Dictyostelium discoideum

Amoebae
Amoebae
Aggregation
Aggregation
Slug
Slug
Fruiting Body
Fruiting Body
Life Cycle
Dictyostelium Discoideum Life Cycle

Dictyostelium discoideum is a cellular slime mould whose natural habitat is soil and leaf litter where it predates bacteria by phagocytosis, grows and divides by mitosis. You can hear more about it in radio interviews broadcast on 29th August, 2009 (ABC Science Show interview by Robyn Williams) and the 25th June 2000 (as a ca. 4 Mb mp3 file or a ca. 9 Mb wav file on "Einstein-A-Go-Go", the weekly Sunday science broadcast from the Melbourne community radio station 3RRR).

Dictyostelium is one of a handful of nonmammalian model organisms recognized by the NIH for their importance in biomedical research. The intracellular signalling pathways that are disturbed in diseases of the central nervous system arose in the common ancestor of plants, slime moulds, fungi and animals with the result that they can be profitably studied in simple, readily manipulated organisms like Dictyostelium.

The Dictyostelium discoideum life cycle begins with differentiation of starving amoebae to a form where they become capable of synthesizing, secreting and being attracted by extracellular cAMP. The resulting aggregation process forms a multicellular migratory organism, the "slug", which migrates through a cellulose/protein extracellular matrix, the "slime sheath", that collapses behind to form a trail. Slugs are phototactic, thermotactic and weakly chemotactic. After a variable period of migration the slug stops and forms a fruiting body consisting, to a first approximation, of a droplet of spores supported by a tapered stalk and basal disc.

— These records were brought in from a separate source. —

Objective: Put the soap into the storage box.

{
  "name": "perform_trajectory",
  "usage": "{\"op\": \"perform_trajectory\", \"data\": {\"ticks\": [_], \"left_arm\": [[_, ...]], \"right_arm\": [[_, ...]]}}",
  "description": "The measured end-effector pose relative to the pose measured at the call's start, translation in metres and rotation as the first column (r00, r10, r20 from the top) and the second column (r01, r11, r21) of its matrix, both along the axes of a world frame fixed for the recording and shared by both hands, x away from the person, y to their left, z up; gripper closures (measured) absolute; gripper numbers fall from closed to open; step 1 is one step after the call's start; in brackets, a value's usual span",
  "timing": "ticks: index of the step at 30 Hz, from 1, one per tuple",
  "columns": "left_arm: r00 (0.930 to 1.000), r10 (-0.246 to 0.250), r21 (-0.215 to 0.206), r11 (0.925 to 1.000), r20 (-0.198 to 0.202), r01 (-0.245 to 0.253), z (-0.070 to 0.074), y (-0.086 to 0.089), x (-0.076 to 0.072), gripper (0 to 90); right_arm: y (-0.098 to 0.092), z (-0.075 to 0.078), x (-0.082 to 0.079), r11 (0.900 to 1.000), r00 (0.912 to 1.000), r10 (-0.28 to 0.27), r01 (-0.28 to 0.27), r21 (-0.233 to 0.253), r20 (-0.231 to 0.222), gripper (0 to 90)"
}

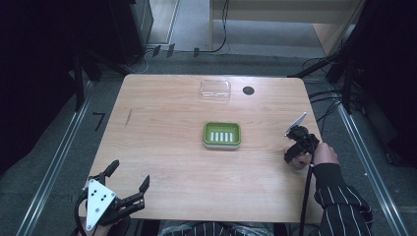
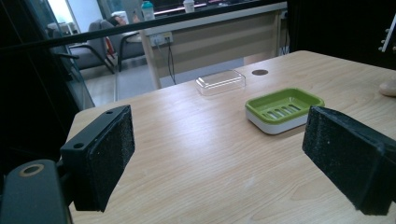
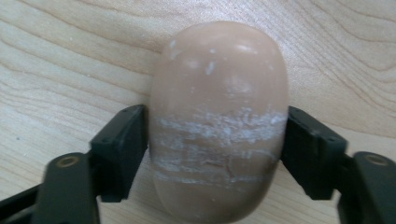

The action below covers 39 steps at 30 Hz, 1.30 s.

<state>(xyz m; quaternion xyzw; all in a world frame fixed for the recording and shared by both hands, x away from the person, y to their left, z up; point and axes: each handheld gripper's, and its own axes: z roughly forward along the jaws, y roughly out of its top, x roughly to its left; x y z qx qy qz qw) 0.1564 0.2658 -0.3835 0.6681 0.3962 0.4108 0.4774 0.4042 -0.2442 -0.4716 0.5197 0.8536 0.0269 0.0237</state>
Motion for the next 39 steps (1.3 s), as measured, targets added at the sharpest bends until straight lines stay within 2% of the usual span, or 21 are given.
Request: {"op": "perform_trajectory", "data": {"ticks": [3,15,21,25,32,35,39], "left_arm": [[1.0,-0.001,0.0,1.0,0.0,0.001,0.0,-0.001,0.0,9.6],[1.0,0.002,0.01,1.0,-0.004,-0.002,0.0,-0.001,0.0,9.6],[1.0,0.005,-0.001,1.0,-0.001,-0.005,0.0,0.0,0.0,9.6],[1.0,0.004,0.008,1.0,-0.003,-0.004,0.0,-0.001,0.0,9.6],[1.0,0.009,-0.007,0.9999,-0.001,-0.009,0.0,0.001,-0.001,9.6],[1.0,0.008,-0.004,1.0,-0.001,-0.008,0.0,0.0,-0.001,9.6],[0.9999,0.011,-0.003,0.9999,-0.001,-0.011,0.0,0.001,-0.001,9.6]], "right_arm": [[-0.002,0.001,-0.001,1.0,1.0,0.001,-0.001,0.012,0.005,33.5],[0.0,0.001,-0.001,1.0,0.9997,0.025,-0.025,0.006,-0.002,34.0],[0.001,0.002,0.0,0.999,0.9994,0.034,-0.034,0.014,-0.009,34.0],[0.002,0.006,-0.002,0.998,0.9983,0.059,-0.059,0.011,-0.002,34.0],[0.009,0.011,-0.002,0.996,0.9963,0.086,-0.086,0.015,0.009,34.0],[0.014,0.014,-0.003,0.992,0.9926,0.121,-0.121,0.035,0.013,34.0],[0.02,0.017,-0.003,0.989,0.9896,0.143,-0.143,0.024,0.02,34.1]]}}
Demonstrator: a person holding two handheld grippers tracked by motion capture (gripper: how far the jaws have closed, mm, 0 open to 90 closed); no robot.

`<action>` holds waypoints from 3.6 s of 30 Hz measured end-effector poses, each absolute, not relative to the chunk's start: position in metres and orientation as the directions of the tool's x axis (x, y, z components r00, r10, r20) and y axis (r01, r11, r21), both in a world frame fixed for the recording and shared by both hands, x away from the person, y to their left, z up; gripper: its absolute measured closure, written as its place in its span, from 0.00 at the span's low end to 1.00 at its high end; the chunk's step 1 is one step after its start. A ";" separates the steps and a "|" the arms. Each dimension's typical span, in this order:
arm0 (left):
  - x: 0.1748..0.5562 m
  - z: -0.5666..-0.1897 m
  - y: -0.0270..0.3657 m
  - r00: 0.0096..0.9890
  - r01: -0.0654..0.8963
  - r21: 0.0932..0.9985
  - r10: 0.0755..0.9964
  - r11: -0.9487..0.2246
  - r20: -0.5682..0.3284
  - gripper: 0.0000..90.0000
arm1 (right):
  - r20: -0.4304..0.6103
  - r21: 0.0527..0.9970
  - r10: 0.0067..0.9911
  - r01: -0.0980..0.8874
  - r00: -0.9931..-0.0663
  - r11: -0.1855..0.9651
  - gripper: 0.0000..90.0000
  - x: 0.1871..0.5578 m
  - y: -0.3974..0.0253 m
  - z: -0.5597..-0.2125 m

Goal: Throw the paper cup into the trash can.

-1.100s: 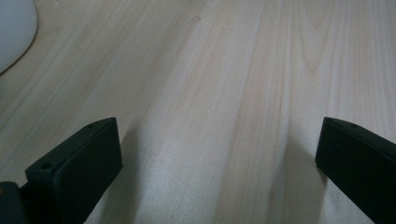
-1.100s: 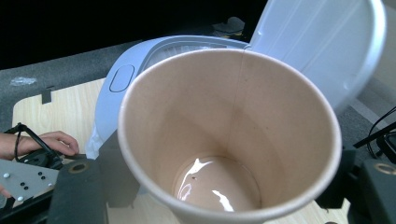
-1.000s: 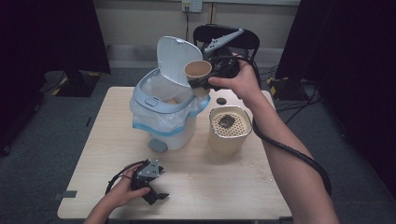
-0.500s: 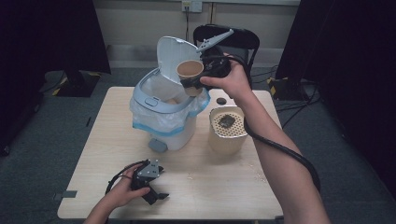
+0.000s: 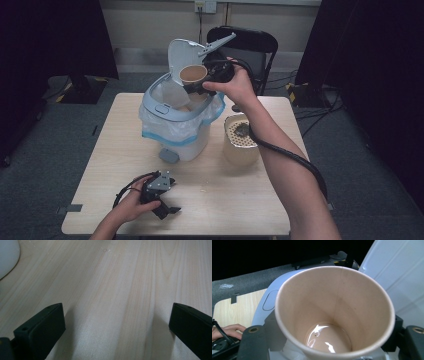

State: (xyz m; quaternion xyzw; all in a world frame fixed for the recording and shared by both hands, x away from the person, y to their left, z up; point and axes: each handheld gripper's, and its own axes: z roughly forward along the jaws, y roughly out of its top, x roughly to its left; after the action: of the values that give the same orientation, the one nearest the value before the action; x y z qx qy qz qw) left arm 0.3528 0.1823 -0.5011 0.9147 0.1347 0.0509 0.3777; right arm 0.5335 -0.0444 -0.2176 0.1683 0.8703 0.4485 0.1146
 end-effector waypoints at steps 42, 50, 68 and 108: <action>0.353 -0.501 0.182 0.958 0.211 0.708 0.287 -0.674 -0.012 0.00 | -0.018 0.833 0.368 0.190 -0.930 0.520 0.19 0.527 -0.041 -0.231; 0.352 -0.502 0.182 0.958 0.211 0.715 0.288 -0.666 -0.015 0.00 | -0.020 0.823 0.370 0.195 -0.929 0.533 0.19 0.517 -0.059 -0.227; 0.353 -0.502 0.182 0.958 0.211 0.715 0.287 -0.666 -0.015 0.00 | -0.027 0.800 0.428 0.237 -0.903 0.552 0.20 0.509 -0.101 -0.233; 0.353 -0.502 0.182 0.959 0.210 0.710 0.284 -0.672 -0.015 0.00 | -0.036 0.829 0.454 0.228 -0.890 0.511 0.20 0.538 -0.086 -0.223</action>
State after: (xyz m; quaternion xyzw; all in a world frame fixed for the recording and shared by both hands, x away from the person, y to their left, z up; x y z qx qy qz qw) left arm 0.3527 0.1821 -0.5016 0.9131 0.1353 0.0484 0.3815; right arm 0.5383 -0.0863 -0.2231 0.1982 0.8603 0.4527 0.1252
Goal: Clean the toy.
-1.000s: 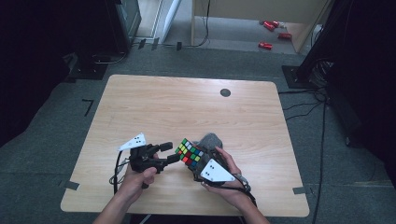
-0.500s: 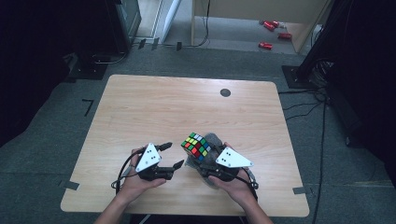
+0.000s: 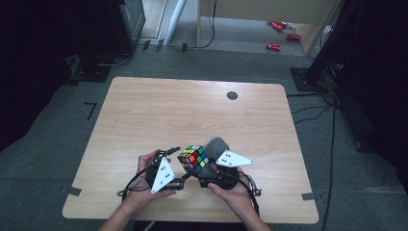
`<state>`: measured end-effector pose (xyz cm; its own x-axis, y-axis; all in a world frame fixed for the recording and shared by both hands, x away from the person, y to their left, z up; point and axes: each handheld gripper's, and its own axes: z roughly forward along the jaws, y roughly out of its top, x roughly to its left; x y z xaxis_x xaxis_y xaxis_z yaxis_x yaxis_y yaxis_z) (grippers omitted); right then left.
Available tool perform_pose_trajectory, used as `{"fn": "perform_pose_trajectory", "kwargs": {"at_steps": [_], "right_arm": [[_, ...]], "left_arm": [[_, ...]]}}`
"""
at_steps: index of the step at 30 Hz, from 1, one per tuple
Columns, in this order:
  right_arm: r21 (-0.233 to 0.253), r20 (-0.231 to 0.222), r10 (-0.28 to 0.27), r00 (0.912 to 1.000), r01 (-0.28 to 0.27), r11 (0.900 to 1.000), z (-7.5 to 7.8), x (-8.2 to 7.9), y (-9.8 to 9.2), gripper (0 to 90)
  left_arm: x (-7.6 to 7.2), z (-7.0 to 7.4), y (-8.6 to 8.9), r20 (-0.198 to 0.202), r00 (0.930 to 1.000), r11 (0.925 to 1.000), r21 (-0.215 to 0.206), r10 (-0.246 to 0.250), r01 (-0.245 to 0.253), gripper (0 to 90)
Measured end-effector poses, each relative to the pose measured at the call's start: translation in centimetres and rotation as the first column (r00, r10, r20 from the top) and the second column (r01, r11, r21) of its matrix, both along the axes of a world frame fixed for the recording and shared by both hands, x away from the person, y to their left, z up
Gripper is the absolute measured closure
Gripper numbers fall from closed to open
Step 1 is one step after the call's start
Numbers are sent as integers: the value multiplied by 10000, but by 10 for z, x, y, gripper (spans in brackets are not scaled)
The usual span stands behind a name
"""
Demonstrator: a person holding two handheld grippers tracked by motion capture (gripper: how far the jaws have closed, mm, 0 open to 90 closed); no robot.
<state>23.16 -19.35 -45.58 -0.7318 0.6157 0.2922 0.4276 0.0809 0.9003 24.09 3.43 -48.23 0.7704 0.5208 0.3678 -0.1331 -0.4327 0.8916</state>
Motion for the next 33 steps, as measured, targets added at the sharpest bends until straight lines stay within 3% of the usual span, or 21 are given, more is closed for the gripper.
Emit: {"fn": "perform_pose_trajectory", "kwargs": {"at_steps": [5,10,13,18,23,25,26,28,29,33], "right_arm": [[56,-919,-12,9958,17,10000,-1,0,5,343],[79,-1356,160,9906,-151,9999,-3,2,9,341],[387,-1715,209,9850,-145,9991,-5,5,7,305],[418,-1480,-38,9890,101,9991,0,6,-1,213],[307,-760,-630,9951,655,9974,9,8,-13,200],[-337,-148,-1101,9938,1095,9934,8,11,-18,207],[-1005,380,-1381,9897,1413,9848,6,12,-19,219],[-2346,1399,-1669,9760,1964,9520,-2,15,-22,241],[-2741,1610,-1641,9732,2038,9398,-7,17,-23,243],[-3375,1123,-1307,9851,1615,9274,-29,27,-28,249]], "left_arm": [[-5,-2,-4,507,9986,9997,193,-164,154,209],[-7,-4,-4,655,9975,9987,459,-247,217,284],[-7,-4,-4,495,9986,9984,535,-203,177,334],[-2,-3,2,131,9999,9995,289,108,-112,337],[8,0,12,-1021,9940,9987,-274,401,-431,339],[11,2,17,-1469,9885,9979,-495,346,-423,339],[12,3,19,-1674,9853,9972,-610,328,-435,339],[14,5,23,-2071,9781,9954,-860,232,-418,339],[15,6,24,-2242,9742,9943,-957,253,-479,339],[20,9,32,-3064,9516,9879,-1389,238,-695,339]]}}
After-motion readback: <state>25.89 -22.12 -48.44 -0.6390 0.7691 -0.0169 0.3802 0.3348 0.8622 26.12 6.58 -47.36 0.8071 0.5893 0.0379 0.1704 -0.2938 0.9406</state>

The behaviour and morphogenetic movements of the slug are controlled by the slug's tip (its "brain") via what are believed to be extracellular tip activation and inhibition signals. The tip activation signal is probably carried by 3-dimensional scroll waves of cAMP emanating from the tip. The tip inhibition signal has been proposed to be carried by a small non-volatile, diffusible molecule (Slug Turning Factor, STF), and/or ammonia, and/or adenosine. Phototactic and thermotactic behaviour seem to be controlled by modulation of the tip activation/inhibition system.